This is a getting-started guide, it ingests data from socket then splits data into multiple fields, and finally outputs the processed result.
If you are familiar with Spark or you have prepared the Spark runtime environment, you can ignore this step. You do not need do any special configuration in Spark.
Please download Spark firstly. Spark version 2.0.0 or later is required. After downloading and extracting, you can submit Spark application on client mode without any Spark configuration. If you want to launch applications on a cluster, please refer to the official documents of Deploying Spark.
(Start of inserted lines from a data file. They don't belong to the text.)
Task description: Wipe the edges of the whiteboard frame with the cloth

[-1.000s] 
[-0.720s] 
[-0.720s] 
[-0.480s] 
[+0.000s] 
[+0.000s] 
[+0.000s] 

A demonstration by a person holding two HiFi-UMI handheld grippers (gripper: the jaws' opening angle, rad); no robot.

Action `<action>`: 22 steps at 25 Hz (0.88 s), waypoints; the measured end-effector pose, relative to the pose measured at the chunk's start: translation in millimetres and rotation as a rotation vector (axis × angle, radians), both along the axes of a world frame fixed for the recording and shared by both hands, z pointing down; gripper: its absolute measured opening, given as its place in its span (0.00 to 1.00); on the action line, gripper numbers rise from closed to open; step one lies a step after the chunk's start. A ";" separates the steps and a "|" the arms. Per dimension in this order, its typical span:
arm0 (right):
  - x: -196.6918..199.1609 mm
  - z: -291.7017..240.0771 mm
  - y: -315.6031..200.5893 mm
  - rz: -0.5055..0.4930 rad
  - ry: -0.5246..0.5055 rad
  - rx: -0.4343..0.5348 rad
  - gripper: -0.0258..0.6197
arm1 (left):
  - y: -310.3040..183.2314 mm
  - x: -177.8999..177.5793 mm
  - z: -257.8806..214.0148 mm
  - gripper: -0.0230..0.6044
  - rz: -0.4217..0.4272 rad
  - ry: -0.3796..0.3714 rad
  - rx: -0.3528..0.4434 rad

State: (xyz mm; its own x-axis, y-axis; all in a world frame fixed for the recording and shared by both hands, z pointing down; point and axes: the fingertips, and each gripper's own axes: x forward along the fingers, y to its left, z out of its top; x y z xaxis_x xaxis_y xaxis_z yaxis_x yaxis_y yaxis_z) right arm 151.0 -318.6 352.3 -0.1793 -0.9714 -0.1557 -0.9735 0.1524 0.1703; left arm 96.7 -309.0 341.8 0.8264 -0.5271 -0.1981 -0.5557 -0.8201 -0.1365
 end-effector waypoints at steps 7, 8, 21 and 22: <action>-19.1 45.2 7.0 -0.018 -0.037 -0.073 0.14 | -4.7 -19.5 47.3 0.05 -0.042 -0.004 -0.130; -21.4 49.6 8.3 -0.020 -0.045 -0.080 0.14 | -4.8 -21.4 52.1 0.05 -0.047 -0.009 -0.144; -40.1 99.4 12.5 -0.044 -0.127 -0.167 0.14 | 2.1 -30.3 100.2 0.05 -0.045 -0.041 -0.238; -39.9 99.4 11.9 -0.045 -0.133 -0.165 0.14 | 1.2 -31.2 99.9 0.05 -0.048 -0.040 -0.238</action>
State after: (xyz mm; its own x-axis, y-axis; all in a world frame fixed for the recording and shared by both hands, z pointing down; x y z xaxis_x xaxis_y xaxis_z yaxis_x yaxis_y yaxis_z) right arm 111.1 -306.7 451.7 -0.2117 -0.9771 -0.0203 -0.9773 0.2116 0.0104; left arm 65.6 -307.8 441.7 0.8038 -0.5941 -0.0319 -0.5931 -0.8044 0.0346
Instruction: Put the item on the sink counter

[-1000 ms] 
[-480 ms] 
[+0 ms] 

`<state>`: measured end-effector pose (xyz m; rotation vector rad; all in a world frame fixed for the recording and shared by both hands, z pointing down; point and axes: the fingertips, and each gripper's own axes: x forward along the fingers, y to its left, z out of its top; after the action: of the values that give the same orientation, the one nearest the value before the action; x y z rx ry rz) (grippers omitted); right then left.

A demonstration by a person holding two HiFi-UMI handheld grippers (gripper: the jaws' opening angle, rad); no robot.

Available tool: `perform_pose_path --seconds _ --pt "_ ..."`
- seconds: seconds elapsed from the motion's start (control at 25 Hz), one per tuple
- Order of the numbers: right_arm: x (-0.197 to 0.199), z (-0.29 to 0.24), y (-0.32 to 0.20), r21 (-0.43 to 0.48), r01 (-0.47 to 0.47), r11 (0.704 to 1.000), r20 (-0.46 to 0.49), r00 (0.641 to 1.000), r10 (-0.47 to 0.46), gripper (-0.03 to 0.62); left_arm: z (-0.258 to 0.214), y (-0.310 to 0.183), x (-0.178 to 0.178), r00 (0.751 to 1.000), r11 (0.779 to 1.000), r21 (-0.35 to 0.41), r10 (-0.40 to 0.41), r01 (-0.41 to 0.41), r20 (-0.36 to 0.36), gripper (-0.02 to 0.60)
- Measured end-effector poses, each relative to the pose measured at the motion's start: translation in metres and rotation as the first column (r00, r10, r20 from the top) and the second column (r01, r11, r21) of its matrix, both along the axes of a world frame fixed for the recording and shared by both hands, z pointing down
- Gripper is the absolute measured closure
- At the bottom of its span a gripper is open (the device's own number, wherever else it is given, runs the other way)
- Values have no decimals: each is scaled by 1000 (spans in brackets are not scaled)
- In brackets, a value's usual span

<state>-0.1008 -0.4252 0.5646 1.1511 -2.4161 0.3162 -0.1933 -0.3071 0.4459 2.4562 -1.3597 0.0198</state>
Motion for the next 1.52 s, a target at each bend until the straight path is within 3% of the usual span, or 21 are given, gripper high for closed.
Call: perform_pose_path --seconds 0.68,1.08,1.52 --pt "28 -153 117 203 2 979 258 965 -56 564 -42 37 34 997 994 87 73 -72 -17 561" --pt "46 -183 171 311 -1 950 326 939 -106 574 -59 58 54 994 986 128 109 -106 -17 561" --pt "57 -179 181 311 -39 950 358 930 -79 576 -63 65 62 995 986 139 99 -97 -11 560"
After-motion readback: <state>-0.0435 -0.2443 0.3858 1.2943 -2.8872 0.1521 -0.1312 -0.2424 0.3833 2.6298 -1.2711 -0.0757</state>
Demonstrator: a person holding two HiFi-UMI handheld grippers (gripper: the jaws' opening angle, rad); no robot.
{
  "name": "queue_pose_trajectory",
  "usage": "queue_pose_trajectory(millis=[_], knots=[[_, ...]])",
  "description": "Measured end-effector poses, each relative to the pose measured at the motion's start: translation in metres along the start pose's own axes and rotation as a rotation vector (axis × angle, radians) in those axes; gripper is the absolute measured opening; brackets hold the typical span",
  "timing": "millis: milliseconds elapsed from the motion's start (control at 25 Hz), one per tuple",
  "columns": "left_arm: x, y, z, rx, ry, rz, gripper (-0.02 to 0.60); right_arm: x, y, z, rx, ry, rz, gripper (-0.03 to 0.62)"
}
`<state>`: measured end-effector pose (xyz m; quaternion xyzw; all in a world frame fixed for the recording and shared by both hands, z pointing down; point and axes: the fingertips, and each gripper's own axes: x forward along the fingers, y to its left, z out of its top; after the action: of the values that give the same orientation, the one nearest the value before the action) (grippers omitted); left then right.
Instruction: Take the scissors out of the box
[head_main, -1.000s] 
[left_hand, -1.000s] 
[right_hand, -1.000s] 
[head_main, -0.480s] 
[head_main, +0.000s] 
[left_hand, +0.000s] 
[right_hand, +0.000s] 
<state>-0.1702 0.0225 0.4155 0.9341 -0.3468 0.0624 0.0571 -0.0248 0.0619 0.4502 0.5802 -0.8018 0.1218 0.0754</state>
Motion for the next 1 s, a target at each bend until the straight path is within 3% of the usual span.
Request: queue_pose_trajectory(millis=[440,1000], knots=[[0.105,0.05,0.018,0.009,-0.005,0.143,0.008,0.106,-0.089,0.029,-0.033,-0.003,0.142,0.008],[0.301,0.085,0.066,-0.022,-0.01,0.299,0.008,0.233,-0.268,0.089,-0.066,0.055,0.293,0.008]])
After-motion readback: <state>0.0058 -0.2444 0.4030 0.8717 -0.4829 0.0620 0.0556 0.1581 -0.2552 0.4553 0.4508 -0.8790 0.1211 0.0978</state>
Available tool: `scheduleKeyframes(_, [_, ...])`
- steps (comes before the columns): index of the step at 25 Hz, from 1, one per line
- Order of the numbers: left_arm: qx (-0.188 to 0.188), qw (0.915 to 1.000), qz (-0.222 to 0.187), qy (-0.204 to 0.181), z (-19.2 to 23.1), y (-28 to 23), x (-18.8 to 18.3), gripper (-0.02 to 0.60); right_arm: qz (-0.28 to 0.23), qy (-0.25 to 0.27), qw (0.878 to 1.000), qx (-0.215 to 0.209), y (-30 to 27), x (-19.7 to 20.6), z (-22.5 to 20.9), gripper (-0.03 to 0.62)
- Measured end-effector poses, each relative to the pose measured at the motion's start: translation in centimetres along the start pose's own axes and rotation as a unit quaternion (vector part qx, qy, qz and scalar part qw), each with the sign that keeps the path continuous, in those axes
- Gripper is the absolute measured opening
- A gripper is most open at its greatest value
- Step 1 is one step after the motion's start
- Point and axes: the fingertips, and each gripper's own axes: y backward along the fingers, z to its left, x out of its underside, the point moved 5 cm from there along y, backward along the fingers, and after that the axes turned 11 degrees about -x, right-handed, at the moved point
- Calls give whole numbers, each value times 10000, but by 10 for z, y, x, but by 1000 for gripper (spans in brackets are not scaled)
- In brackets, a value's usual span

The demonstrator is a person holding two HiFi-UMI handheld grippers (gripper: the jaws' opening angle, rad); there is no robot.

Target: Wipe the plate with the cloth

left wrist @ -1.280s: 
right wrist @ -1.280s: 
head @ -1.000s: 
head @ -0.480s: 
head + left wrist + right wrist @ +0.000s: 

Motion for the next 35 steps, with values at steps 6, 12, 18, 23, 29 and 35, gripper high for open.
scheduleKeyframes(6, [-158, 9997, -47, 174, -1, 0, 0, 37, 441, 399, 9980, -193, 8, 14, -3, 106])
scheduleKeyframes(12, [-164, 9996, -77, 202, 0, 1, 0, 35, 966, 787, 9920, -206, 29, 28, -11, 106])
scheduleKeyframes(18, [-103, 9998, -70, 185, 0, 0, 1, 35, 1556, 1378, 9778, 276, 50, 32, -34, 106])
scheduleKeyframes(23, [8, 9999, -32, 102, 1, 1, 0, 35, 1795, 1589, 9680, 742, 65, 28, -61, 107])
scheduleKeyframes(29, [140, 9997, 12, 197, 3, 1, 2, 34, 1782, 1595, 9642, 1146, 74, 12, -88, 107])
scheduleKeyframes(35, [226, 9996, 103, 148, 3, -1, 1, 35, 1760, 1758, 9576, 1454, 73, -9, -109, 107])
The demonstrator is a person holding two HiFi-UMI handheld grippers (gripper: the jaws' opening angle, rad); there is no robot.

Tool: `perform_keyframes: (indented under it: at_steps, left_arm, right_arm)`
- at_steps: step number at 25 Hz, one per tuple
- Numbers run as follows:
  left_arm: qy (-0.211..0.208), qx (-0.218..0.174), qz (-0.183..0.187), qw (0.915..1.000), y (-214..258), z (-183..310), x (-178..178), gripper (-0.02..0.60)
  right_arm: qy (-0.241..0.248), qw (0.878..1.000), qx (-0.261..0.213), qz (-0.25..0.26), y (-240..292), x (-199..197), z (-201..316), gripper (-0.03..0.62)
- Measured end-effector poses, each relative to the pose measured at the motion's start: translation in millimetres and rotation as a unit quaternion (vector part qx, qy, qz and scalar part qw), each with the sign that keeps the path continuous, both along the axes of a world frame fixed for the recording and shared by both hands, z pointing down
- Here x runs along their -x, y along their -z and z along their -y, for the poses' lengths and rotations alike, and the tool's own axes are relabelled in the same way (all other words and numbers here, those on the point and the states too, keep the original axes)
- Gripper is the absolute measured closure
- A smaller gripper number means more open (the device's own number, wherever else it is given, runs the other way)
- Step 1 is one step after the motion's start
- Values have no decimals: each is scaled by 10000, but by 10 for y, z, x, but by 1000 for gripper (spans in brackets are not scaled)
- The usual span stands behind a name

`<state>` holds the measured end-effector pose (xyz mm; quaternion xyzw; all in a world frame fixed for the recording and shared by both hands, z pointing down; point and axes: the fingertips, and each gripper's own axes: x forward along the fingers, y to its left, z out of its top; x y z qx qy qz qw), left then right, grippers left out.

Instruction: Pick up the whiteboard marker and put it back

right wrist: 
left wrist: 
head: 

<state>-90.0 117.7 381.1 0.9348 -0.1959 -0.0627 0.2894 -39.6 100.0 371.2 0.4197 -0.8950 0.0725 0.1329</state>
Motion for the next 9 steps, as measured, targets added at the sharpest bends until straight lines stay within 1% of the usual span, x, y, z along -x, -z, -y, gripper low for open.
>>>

Download seatunnel and extract it.
# Take seatunnel 1.1.0 as an example:
wget https://github.com/InterestingLab/seatunnel/releases/download/v1.1.0/seatunnel-1.1.0.zip -O seatunnel-1.1.0.zip
unzip seatunnel-1.1.0.zip
ln -s seatunnel-1.1.0 seatunnel
Edit config/seatunnel-env.sh
, specify the necessary environment configuration,
such as SPARK_HOME
(the path of Spark folder in Step 1)
Edit config/application.conf
, which determines how to build processing pipeline,
including receiving, transforming and output data.
spark {
# seatunnel defined streaming batch duration in seconds
spark.streaming.batchDuration = 5
spark.app.name = "seatunnel"
spark.ui.port = 13000
}
input {
socket {}
}
filter {
split {
fields = ["msg", "name"]
delimiter = ","
}
}
output {
stdout {}
}
You will first need to run Netcat (a small utility found in most Unix-like systems) as a data source
# start netcat in port 9999, waiting for input.
nc -l -p 9999
cd seatunnel
./bin/start-seatunnel.sh --master local[4] --deploy-mode client --config ./config/application.conf
Hello World, Gary
The output of seatunnel is:
+-----------------+-----------+----+
|raw_message |msg |name|
+-----------------+-----------+----+
|Hello World, Gary|Hello World|Gary|
+-----------------+-----------+----+
seatunnel is easy to use and there are rich data processing capabilities waiting to be discovered. The data processing example presented in this page does not require any code work, compilation or packaging. It is much more simpler than Spark Quick Example.